Business Analyst (Intern) — Talent Strategy & People Analytics
Mercer (Career Team)• 2025.12 — 2026.03
Talent Assessment
Competency Modeling
People Analytics
360 Feedback
Psychometrics
Talent Mapping
Succession Planning
Data Analysis
Talent Strategy · Capability Modeling · People Analytics · Organizational Decision Support
What I Worked On
Worked on talent assessment and organizational decision-making projects across multiple industries (e.g., manufacturing, healthcare, finance), focusing on translating business needs into structured talent evaluation systems:
• Talent Modeling & Evaluation Framework Design
- Built competency models and talent profiles aligned with business strategy and role requirements across different organizational levels.
- Applied psychometric tools (MPM) and 360-degree feedback to evaluate leadership, behavioral competencies, and growth potential.
- Contributed to designing standardized evaluation frameworks to improve consistency in talent assessment.
• People Analytics & Data-Driven Talent Insights
- Analyzed 10,000+ talent assessment records, segmenting by function, seniority, and performance groups to identify capability gaps and high-potential talent.
- Conducted multi-dimensional analysis to uncover differences in leadership, execution, and development potential across groups.
- Translated raw assessment data into actionable insights for talent decisions.

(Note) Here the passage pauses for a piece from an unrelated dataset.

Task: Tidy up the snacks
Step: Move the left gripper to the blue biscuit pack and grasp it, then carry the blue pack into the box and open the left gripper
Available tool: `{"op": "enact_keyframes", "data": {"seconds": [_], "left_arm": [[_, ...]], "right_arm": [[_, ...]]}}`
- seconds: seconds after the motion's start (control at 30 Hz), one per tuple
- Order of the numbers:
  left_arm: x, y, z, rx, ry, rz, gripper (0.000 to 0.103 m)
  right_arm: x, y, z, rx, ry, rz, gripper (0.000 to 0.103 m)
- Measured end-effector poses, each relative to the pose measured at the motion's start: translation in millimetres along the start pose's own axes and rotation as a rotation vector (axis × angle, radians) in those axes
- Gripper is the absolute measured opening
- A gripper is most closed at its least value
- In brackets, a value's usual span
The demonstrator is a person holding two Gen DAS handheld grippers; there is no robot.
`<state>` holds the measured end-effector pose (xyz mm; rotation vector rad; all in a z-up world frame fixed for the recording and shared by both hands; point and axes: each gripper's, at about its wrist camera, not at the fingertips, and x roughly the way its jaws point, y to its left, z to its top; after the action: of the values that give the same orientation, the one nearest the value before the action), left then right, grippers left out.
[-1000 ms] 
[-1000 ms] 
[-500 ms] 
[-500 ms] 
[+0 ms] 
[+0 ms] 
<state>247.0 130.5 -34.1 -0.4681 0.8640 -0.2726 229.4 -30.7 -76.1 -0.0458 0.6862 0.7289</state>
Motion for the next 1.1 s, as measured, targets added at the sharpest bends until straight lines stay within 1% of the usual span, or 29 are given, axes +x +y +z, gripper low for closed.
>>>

• Talent Mapping & Succession Strategy
- Supported talent mapping and 9-box analysis to identify high-potential individuals and build talent pipelines.
- Contributed to succession planning and development recommendations for promotion and leadership cultivation.
- Assisted in linking individual capability profiles with long-term organizational needs.
• Project Execution & Stakeholder Coordination
- Participated in end-to-end project delivery, including assessment setup, progress tracking, and data quality control.
- Collaborated with clients to align evaluation logic with business context and organizational structure.
- Ensured accuracy, reliability, and usability of assessment outputs in real decision-making scenarios.
Key Takeaways
• Talent evaluation is fundamentally a modeling problem: translating abstract qualities like “leadership” or “potential” into structured, observable, and comparable dimensions is critical for decision-making.
• Data reveals patterns, but interpretation creates value: large-scale assessment data alone is insufficient—meaningful insights come from linking patterns to business context and organizational strategy.
• High-potential identification is multi-dimensional: performance, learning ability, behavioral traits, and growth trajectory must be considered together rather than in isolation.
• Capability gaps are often structural, not individual: differences across teams or layers often reflect organizational design, role expectations, and incentive systems.
• Standardization improves fairness and scalability: structured frameworks (competency models, 9-box grids) reduce bias and enable more consistent talent decisions.
• Talent decisions are inherently uncertain: frameworks and data reduce ambiguity, but judgment and contextual understanding remain essential.
• The intersection of business and people is where real impact happens: effective talent strategy requires understanding both organizational goals and human capability at the same time.
• Early signals of potential are often behavioral: learning speed, adaptability, and problem-solving approach provide stronger signals than static credentials.